El año 417 fue un año guapo para Flavio Constancio. No sólo fue nombrado cónsul por segunda vez (cosa que no significa mucho), sino que recibió la mano de Gala Placidia, cuya vagina, como se ve, lo mismo servía para un roto que para un descosido. Un año después tuvieron una niña, que sería conocida como la princesa Justa Gracia Honoria. En julio 419, el matrimonio cantó bingo con el nacimiento de un niño: Valentiniano. Para entonces, Honorio permanecía sin descendencia y, teniendo en cuenta que no se había inventado la Viagra, se daba ya por cierto que moriría en dicha situación.

En esa situación, la carrera de Constancio no podía sino seguir subiendo. Fue cónsul por tercera vez en el 420 pero, sobre todo, el 8 de febrero del 421 fue proclamado co-augusto, junto con Honorio, eso es, adjuntado al trono.

Así pues, a despecho de todas esas versiones según las cuales Roma, con los godos, no fue sino de derrota en derrota y tal, que nunca se levantó del saco de la ciudad y bla, apenas unos años después de aquella acción, el Imperio había sometido a los godos, había eliminado sus gravísimas disensiones interiores, y estaba al mando de un hombre capaz e inteligente.
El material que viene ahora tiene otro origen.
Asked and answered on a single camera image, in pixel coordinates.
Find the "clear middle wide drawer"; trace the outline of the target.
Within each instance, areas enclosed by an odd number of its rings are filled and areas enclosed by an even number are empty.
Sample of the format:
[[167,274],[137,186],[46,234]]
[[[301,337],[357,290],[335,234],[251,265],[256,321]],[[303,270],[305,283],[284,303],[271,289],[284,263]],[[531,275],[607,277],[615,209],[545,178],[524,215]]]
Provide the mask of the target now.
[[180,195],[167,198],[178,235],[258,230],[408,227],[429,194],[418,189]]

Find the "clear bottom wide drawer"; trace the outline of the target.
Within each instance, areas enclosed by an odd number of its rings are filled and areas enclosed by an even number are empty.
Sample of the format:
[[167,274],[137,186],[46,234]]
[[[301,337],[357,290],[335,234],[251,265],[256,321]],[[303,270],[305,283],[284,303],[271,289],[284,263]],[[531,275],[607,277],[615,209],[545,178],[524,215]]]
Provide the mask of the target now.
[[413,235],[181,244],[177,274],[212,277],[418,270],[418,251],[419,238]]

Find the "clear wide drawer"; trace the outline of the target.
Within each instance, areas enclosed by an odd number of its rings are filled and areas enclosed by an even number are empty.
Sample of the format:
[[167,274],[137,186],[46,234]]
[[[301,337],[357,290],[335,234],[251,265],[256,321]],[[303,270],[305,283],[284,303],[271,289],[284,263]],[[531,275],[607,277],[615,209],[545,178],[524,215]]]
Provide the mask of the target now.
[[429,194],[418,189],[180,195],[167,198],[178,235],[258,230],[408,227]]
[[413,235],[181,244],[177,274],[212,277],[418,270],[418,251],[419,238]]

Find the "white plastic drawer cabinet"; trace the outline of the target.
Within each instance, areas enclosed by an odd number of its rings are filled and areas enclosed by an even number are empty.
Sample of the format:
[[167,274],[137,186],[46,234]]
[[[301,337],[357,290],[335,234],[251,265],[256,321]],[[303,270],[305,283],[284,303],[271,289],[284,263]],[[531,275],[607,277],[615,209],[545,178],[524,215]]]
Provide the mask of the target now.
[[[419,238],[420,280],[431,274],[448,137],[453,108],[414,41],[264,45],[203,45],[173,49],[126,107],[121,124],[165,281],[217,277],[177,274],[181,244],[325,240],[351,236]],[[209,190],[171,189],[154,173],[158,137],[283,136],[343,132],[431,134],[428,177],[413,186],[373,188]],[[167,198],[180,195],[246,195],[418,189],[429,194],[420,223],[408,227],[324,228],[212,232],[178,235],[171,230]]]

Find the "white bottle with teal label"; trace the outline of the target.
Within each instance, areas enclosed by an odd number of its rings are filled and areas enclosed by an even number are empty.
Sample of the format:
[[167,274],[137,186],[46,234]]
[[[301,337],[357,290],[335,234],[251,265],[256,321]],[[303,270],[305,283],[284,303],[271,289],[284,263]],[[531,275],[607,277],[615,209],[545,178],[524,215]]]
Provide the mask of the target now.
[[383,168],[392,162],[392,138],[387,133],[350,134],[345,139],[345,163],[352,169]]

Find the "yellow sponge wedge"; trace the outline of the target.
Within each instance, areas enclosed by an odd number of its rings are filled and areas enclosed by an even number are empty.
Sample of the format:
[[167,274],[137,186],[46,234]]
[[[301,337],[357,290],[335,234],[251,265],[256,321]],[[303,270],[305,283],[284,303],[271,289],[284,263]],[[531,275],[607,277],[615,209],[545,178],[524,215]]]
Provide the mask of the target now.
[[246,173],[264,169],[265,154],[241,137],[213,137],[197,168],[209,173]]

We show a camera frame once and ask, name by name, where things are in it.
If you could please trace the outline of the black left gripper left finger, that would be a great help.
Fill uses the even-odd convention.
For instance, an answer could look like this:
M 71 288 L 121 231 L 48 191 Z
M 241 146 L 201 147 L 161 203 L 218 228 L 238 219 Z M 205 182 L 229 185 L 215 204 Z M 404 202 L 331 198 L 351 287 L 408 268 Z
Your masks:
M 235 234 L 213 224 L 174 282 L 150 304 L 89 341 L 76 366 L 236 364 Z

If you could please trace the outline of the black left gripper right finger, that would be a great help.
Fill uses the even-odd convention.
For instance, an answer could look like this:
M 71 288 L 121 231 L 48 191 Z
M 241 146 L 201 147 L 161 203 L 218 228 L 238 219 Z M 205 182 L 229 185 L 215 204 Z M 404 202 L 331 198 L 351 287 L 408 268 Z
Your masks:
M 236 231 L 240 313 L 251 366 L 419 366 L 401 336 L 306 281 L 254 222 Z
Eso sí: la Historia es muy caprichosa, y a menudo los hechos particulares tienen en ella una importancia crucial. Si Gregorio Marañón sostenía que de no haber muerto el infante Baltasar Carlos la Historia de España habría sido otra, a nosotros nos cabe, en el punto de este escrito, especular sobre qué habría sido la Historia de Roma si Flavio Constancio no hubiese muerto en el mes de septiembre de aquel año 421, tan triunfal para él. Nunca lo sabremos.